No reason is yet known that version 6.1 drops the minimum requirement for output. As noted below, if a reply is available for receipt but the output buffer is too small, then in all versions the reply is lost.

Reply Object

The input handle must be to an EtwRegistration object and allow WMIGUID_NOTIFICATION permission to its user-mode caller. Failure to reference the object is fatal to the function. The object is an ETW_REG_ENTRY but specifically of a sort that was created as a reply object. If the referenced object is not the right sort, with DbgReplyRegistration set among its Flags, the function returns STATUS_INVALID_HANDLE.

The reply object will have been created as a specialised registration when a notification was sent to all or some of the user-mode registrations of some event provider and the notification requested a reply.

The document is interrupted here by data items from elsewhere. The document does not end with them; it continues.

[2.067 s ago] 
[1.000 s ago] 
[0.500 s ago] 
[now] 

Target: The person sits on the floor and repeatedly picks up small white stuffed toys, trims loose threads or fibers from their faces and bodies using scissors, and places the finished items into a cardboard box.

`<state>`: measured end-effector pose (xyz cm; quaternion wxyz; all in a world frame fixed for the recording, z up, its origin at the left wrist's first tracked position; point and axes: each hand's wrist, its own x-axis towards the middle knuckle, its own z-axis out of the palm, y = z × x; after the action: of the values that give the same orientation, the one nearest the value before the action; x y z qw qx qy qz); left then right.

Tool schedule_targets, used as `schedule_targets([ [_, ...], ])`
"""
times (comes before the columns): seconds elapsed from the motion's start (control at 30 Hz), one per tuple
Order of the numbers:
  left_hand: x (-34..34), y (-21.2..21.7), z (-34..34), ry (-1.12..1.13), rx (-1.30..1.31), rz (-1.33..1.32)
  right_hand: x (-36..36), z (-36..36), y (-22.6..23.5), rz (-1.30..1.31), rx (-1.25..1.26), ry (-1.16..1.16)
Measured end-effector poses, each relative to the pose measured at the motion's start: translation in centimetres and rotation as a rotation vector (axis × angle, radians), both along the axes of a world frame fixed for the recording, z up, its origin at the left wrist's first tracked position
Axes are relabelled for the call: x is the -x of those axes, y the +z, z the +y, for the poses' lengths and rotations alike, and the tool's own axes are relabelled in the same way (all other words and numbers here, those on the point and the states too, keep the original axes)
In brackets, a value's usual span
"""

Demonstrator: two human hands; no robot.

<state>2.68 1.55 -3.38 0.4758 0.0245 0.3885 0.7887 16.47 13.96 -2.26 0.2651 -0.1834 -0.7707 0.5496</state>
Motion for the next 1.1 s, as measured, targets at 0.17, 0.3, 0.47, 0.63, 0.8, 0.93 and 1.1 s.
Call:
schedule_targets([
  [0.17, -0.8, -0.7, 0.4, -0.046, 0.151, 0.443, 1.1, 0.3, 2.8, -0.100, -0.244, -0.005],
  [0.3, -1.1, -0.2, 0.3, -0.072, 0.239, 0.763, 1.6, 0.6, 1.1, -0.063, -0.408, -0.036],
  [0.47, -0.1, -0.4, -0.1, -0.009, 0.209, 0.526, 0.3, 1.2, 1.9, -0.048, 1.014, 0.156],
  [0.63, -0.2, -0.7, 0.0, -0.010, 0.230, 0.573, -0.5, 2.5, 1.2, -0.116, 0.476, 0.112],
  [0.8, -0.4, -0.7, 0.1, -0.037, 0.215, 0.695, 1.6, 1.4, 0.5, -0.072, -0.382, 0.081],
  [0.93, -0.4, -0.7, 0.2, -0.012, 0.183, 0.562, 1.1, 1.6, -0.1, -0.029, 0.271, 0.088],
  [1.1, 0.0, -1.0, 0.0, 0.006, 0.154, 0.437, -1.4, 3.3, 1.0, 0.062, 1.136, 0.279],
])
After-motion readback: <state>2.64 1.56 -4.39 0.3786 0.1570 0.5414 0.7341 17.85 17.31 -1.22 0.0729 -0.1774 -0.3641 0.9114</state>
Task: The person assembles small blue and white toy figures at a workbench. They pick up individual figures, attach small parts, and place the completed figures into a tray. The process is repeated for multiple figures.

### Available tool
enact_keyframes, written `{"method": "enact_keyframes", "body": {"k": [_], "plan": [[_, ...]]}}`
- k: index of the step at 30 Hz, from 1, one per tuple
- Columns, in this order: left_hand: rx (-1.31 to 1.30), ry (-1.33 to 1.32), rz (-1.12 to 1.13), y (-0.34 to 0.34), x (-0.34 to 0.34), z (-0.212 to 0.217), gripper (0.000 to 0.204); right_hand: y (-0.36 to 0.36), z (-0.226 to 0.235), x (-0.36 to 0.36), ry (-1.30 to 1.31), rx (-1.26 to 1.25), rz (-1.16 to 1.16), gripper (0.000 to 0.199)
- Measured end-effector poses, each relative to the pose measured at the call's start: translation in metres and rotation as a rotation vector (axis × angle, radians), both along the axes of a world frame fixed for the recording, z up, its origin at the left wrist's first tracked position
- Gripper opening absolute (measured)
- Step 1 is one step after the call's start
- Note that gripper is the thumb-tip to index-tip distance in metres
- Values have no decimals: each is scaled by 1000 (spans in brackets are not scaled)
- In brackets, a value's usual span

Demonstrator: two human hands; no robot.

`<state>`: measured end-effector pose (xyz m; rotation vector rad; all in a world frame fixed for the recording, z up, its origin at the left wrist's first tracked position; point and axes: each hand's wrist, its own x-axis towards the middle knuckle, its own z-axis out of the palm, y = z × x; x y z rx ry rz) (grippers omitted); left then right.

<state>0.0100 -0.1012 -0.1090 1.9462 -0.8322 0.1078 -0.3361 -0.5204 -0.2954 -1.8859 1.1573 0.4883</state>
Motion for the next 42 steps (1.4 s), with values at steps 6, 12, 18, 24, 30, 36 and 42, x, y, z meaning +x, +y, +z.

The most distinctive property of a reply registration is that it has a RepyQueue. This is an ETW_REPLY_QUEUE that collects all the replies into a KQUEUE. The function retrieves one reply from the queue. This retrieval is what the timeout in the input is for. Version 6.0 hard-codes the timeout as 60 seconds. The configurable timeout in later versions has no special interpretations: in effect, zero means not to wait at all, but INFINITE means to wait approximately 49 days. If no reply is available, the function returns STATUS_TIMEOUT or STATUS_USER_APC.

Data Block

Each reply is an ETW_QUEUE_ENTRY from which to obtain the data block that is the reply as far as the caller will ever know. The output buffer receives a copy of the whole data block, both fixed-size header and any variable-size continuation. The total size is in the header, as the NotificationSize and is separately reported to the caller in the variable whose address was given as the ReturnSize argument.

If the output buffer is not large enough for this copy, the function returns STATUS_BUFFER_TOO_SMALL. See that this is an error. There is no recovery from it. The data block is not restored to the queue: the reply is lost. The function’s caller is, however, told how much was lost: nothing is put in the output buffer but the NotificationSize is reported through the ReturnSize argument.

Implementation Detail

The data block as it existed in the queue in kernel mode is treated as beginning with an ETWP_NOTIFICATION_HEADER. This is broadly compatible with the ETW_NOTIFICATION_HEADER that is here thought to be what the caller is intended to see as beginning the user-mode copy. The only difference that matters to this function is that what the public structure provides for an Offset from one header to the next in a sequence of replies is a RefCount in the private structure.

The caller who cares to look can see what was the RefCount at the time of the copy and the ReplyHandle that was used to send the reply. Of course, the expected caller doesn’t look. The expected caller is the NTDLL function EtwSendNotification, which both sends a notification and receives the replies.